Sabine Lotus / 09.01.2020

“Beitragsservice unter Hochdruckreinger” fände ich die schönere Schlagzeile. Naja, vielleicht das nächste Mal.

n.reher / 09.01.2020

Längst gemacht und per Fax geht dann mein nächstes Anliegen mit Bitte der Möglichkeit zur Barzahlung aus Gründen der Rechtssicherheit zusätzlich neben der E-Mail raus!  Aber was hochinteressant ist:  der Beitrags"service” (Wo bieten die eigentlich Service?)  hat seinen Überlastungstext auf der Webseite angepasst, scheinbar um sich keine Blösse zu geben.
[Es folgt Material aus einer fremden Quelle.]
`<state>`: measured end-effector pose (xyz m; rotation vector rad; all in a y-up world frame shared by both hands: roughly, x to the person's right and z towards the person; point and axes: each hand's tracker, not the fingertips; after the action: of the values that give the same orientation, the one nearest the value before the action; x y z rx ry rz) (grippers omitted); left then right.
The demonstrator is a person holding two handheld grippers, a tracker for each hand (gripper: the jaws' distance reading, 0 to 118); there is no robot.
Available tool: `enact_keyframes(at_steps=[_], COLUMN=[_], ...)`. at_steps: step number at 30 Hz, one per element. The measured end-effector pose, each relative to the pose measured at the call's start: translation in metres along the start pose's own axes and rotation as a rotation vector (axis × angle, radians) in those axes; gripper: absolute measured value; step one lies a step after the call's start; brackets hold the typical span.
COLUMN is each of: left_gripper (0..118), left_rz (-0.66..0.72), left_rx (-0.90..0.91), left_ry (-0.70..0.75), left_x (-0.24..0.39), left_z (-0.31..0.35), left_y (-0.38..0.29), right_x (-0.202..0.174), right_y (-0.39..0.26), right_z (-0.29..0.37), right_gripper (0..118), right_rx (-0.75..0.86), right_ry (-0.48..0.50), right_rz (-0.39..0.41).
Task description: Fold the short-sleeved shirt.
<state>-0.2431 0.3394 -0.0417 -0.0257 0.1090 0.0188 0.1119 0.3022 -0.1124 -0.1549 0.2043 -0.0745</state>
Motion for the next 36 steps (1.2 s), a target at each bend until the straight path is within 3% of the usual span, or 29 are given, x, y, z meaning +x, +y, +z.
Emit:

Da steht nun zusätzlich, um das erhöhte Aufkommen zu erklären: die Anfragen wären “... ins­besondere zur Befreiung von der Rund­funkbeitrags­pflicht für Neben­wohnungen. ”  Liebe Zwangsgebühreneintreiber:  Das könnt ihr jemanden verkaufen, der mit dem Klammerbeutel gepudert wird!

Markus Harding / 09.01.2020

Meine Anfrage bezgl. DSGVO, abgeschickt am 20.12., Empfang des Einschreibens bestätigt am 23.12., wurde bereits beantwortet, traf am 07.01. mit Datum 02.01. ein. Habe die Antwort allerdings noch nicht auf Vollständigkeit und Richtigkeit geprüft.